The regime is also subject to substantial abuse and the government will consult on proposed changes to ensure it is still ‘fit for purpose’ for adapting and changing technologies and to ensure there is still a level playing field.

VAT – Energy Saving

Currently a reduced rating (5%) applies to the installation of Energy Saving Materials whereby these are installed when ‘social policy conditions’ are met (supplies to persons aged 60 or over or in receipt of certain benefits, housing associations or installations in accommodation used solely for a relevant residential purpose) "or" where the cost of the Energy Saving Materials does not exceed 60% of the total value of the supply.

If the cost of the Energy Saving Materials exceeds 60%, only the labour cost element qualifies for the reduced rate (with the materials standard rated).

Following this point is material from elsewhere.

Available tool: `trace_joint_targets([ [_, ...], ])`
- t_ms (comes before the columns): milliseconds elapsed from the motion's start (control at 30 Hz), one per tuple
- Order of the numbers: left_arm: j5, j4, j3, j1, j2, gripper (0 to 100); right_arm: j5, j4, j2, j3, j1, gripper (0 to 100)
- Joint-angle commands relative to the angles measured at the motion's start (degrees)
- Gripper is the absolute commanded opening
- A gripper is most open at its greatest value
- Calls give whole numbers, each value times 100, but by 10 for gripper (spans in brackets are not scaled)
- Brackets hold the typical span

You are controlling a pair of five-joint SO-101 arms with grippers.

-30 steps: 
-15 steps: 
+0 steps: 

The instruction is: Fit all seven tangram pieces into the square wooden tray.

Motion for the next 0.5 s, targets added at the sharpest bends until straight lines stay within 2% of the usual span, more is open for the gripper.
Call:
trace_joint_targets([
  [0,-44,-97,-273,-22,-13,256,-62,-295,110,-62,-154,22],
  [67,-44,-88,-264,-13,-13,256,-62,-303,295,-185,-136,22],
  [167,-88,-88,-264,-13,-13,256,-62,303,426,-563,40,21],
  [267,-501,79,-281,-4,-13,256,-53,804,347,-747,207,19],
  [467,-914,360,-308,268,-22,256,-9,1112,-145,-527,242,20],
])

This used to be more flexible, but as a result of EU infraction proceedings, the UK was required to restrict the rates of VAT that are charged in 2019.

Now that the UK has left the EU, the Government is ‘flexing its muscles’ to overturn EU decisions and setting its own rates and rules. This is starting to depart from EU rules and regulations whereby the UK is now straying from mirroring EU VAT rules.

From April 2022 the following changes have been announced:

  • The relief will no longer be restricted by the social policy conditions or the 60% test, so all installations will qualify, including ‘supply only’ (Subject to detailed review of the legislation)
  • Wind and water turbines will be added back to the list
  • A temporary zero rate will be introduced with effect from 1 April 2022 until 31 March 2027 instead of the reduced rate and unless the government introduces further legislation to extend the period of the zero rate, the installation of such materials will revert back to the 5% reduced rate from 1 April 2027

This is a welcome change and will help the UK move to a greener economy. Some of the items that are included are:

  • controls for central heating and hot water systems
  • draught stripping
  • insulation
  • solar panels
  • wind turbines
  • water turbines
  • ground source heat pumps
  • air source heat pumps
  • micro combined heat and power units
  • wood-fueled boilers

Income Tax

Finally, the ‘rabbit out of the hat’ and unexpectedly, it was also announced that from 2024 the government will cut the basic rate of income tax from 20% to 19% which equates to a £175 saving per year for 30 million workers, pensioners and savers.

Whilst a small reduction, this also is not great news for owner managers as this is a change to basic rate income tax with the dividend rate of tax set to remain the same, again tilting the balance towards PAYE salaries over dividends which is probably the longer-term objective. No changes were made to the taxable bands, which should have benefited all, which suggests the underling policy and message from the government on dividend remuneration.